Endomyocardial biopsy was not performed in the case presented, even though – despite the growing importance of CMRI – it is still considered the gold standard according to the Dallas criteria,11 which define myocarditis on a histopathological rather than clinical basis: the existence of an inflammatory cellular infiltrate with evidence of myocyte necrosis.12 However, endomyocardial biopsy is an invasive procedure and complications are not unknown; besides, its sensitivity and negative predictive value are low, partly due to the characteristically focal nature of myocarditis.5 The latest guidelines therefore recommend it only in patients with rapidly deteriorating cardiac function who fail to respond to conventional medical therapy,13 and it is little used nowadays.

By identifying myocardial edema and lesions on late enhancement images, CMRI led to a noninvasive tissue diagnosis of acute myocarditis. As shown by a study combining CMRI and CMRI-guided endomyocardial biopsy, it is valuable not only in diagnosis but in assessing and monitoring the progression or regression of the disease.5

Despite advances in diagnostic techniques, acute myocarditis is still often underdiagnosed, in part because the initial onset is difficult to recognize clinically.5 Prospective postmortem data have implicated myocarditis in sudden cardiac death of young adults at rates of 8.6–12%, and it has been identified as a cause of dilated cardiomyopathy in 9% of cases,12 and so correct diagnosis is essential.

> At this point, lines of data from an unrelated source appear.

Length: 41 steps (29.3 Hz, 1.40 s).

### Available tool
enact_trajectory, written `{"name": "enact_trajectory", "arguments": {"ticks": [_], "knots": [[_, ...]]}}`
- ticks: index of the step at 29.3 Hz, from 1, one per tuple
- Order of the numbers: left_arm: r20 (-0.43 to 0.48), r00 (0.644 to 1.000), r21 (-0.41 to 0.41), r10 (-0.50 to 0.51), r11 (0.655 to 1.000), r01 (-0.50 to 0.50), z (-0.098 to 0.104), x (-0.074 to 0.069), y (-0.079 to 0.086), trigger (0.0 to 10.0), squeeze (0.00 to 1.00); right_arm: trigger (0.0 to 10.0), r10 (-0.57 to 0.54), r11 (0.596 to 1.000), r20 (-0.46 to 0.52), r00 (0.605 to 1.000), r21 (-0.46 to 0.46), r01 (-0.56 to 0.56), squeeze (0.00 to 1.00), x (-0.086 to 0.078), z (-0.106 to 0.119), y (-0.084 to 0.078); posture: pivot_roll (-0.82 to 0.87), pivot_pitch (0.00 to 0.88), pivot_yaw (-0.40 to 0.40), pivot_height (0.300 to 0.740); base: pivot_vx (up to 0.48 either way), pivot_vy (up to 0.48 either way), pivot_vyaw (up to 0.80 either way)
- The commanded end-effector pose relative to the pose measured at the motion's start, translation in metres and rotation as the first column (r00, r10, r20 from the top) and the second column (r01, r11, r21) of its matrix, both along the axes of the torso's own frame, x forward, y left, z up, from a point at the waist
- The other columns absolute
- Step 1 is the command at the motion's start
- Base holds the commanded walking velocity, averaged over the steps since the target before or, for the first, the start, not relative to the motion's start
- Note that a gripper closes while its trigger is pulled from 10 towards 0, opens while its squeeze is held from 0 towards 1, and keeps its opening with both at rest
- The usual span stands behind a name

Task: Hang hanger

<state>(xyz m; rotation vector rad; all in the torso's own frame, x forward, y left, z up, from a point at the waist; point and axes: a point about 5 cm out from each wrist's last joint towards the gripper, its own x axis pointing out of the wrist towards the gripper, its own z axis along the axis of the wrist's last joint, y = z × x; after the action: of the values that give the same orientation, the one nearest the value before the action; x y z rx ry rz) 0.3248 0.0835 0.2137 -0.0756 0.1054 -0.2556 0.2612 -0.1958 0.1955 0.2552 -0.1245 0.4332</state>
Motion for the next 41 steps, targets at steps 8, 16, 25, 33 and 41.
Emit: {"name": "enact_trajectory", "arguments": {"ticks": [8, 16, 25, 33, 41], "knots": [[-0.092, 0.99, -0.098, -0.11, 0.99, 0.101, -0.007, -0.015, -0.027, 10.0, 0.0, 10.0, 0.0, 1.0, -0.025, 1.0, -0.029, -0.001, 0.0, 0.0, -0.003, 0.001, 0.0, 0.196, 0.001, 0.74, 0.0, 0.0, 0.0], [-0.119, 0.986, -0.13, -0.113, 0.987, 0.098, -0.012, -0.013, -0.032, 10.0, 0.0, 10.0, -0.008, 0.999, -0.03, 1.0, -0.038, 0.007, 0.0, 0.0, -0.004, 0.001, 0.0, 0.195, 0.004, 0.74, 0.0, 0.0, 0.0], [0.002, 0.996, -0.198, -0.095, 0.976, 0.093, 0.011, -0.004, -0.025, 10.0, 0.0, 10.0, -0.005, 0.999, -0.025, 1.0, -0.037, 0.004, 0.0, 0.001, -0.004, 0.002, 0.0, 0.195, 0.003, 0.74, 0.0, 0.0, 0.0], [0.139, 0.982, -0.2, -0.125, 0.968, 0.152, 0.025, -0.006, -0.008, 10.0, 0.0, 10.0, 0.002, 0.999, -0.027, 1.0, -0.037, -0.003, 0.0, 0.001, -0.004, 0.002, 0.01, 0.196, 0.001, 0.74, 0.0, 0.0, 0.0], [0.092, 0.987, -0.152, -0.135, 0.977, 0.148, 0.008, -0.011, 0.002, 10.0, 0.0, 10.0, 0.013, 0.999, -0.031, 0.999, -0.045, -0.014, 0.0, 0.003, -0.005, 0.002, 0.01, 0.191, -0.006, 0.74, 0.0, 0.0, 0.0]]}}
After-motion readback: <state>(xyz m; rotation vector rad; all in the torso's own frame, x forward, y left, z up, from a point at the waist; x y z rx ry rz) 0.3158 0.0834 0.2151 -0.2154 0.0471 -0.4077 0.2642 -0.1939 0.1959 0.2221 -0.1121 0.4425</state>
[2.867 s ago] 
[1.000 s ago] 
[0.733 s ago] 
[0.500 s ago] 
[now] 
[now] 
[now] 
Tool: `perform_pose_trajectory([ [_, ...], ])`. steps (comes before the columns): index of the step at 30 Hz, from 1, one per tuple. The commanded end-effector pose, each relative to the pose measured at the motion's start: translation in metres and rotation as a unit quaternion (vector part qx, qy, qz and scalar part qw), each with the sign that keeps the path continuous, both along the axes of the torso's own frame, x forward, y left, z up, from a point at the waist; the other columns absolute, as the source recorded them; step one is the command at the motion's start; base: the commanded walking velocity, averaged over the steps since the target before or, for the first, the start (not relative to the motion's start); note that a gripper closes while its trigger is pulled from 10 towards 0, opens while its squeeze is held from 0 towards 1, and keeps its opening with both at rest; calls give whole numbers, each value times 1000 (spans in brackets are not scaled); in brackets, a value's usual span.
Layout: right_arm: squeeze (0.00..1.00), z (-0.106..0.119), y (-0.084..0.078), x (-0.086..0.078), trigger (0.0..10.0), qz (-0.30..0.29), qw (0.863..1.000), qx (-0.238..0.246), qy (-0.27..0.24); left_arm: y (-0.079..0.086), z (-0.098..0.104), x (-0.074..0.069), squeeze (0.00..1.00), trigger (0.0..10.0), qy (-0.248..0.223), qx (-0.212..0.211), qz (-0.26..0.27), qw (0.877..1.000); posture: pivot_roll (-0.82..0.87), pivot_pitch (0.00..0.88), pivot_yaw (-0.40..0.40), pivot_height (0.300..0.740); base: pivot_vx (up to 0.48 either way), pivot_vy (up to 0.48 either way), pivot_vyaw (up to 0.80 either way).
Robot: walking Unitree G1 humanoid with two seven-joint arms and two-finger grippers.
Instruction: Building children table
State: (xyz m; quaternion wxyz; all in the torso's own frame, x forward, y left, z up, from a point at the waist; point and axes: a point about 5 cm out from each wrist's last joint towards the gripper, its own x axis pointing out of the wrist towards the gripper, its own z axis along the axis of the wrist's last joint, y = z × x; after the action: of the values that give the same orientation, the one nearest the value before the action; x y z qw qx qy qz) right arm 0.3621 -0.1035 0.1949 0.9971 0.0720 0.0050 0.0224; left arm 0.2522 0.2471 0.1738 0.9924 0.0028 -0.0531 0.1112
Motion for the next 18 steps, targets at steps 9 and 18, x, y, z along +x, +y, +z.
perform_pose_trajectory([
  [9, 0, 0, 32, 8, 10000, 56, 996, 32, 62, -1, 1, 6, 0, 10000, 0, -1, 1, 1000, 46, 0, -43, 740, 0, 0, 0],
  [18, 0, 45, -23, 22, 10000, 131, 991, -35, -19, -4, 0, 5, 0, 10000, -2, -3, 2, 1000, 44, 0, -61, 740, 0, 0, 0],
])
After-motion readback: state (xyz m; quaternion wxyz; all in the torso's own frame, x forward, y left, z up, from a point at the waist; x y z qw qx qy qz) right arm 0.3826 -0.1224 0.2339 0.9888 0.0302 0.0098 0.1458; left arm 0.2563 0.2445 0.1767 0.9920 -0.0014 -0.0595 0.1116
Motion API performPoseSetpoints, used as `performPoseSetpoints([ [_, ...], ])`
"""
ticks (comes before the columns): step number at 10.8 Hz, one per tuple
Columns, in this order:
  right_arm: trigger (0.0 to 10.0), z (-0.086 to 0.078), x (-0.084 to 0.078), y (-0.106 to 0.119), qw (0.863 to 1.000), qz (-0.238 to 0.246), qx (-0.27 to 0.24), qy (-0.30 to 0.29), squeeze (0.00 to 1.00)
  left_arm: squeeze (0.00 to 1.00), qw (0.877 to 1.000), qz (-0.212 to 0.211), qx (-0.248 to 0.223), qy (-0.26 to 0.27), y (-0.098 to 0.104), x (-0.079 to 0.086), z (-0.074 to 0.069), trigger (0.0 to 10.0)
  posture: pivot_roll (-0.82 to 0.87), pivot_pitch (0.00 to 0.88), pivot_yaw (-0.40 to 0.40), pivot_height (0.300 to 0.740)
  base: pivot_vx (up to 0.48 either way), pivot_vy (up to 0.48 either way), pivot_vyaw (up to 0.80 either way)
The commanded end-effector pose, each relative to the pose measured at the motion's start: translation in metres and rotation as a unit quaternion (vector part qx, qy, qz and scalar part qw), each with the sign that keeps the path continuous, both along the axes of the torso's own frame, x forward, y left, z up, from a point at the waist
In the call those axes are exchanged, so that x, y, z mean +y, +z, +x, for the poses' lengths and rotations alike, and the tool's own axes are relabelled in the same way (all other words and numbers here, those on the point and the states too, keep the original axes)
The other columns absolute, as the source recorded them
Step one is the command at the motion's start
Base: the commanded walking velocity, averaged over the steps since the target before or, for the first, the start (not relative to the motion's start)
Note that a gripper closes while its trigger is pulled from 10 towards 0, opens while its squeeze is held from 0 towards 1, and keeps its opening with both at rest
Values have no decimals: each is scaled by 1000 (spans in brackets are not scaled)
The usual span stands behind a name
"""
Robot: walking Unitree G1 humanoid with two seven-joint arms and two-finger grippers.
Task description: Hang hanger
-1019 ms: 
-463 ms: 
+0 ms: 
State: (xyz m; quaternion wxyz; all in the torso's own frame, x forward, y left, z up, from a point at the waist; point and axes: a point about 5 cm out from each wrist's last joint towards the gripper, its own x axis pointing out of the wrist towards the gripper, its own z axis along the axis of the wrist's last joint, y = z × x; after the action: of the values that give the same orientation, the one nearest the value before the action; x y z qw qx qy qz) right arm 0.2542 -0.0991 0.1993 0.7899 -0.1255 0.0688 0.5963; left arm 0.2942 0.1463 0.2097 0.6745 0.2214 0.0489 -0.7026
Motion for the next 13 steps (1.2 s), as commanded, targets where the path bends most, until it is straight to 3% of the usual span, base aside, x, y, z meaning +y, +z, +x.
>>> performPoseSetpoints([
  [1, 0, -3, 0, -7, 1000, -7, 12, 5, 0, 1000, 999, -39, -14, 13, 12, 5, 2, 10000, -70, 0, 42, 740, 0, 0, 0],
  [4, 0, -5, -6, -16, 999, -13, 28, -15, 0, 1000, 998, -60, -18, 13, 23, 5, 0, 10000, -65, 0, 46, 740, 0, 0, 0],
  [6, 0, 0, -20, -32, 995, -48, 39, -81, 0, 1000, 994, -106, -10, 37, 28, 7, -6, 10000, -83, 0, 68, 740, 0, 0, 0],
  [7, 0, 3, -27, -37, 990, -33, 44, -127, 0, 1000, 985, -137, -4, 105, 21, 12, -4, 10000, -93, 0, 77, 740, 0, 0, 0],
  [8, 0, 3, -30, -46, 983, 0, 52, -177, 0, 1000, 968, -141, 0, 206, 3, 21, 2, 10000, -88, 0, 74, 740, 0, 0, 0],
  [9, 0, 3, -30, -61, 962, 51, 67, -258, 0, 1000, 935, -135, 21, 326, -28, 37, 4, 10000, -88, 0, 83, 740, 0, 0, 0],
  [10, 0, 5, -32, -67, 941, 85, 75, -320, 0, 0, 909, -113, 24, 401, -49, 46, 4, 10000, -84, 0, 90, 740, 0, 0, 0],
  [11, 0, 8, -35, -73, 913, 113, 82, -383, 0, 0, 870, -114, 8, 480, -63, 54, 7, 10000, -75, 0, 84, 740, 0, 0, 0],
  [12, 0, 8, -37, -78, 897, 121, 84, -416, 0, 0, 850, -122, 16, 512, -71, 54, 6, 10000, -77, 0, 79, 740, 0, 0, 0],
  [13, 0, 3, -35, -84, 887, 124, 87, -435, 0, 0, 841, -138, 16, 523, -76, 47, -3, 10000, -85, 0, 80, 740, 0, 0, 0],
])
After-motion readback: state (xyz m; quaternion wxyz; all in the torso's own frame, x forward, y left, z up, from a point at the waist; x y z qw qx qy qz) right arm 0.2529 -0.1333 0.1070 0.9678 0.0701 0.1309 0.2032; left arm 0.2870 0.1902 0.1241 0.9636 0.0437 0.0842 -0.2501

In the current state of the art, CMRI has a key role in cases of chest pain, elevated troponin and normal coronary arteries, significantly improving diagnostic accuracy.

We report an unusual case of acute myocarditis presenting as TC in a postmenopausal woman with no cardiovascular risk factors.

We highlight the value of CMRI in the differential diagnosis of acute coronary syndromes with normal coronary arteries.

The authors have no conflict of interest to declare.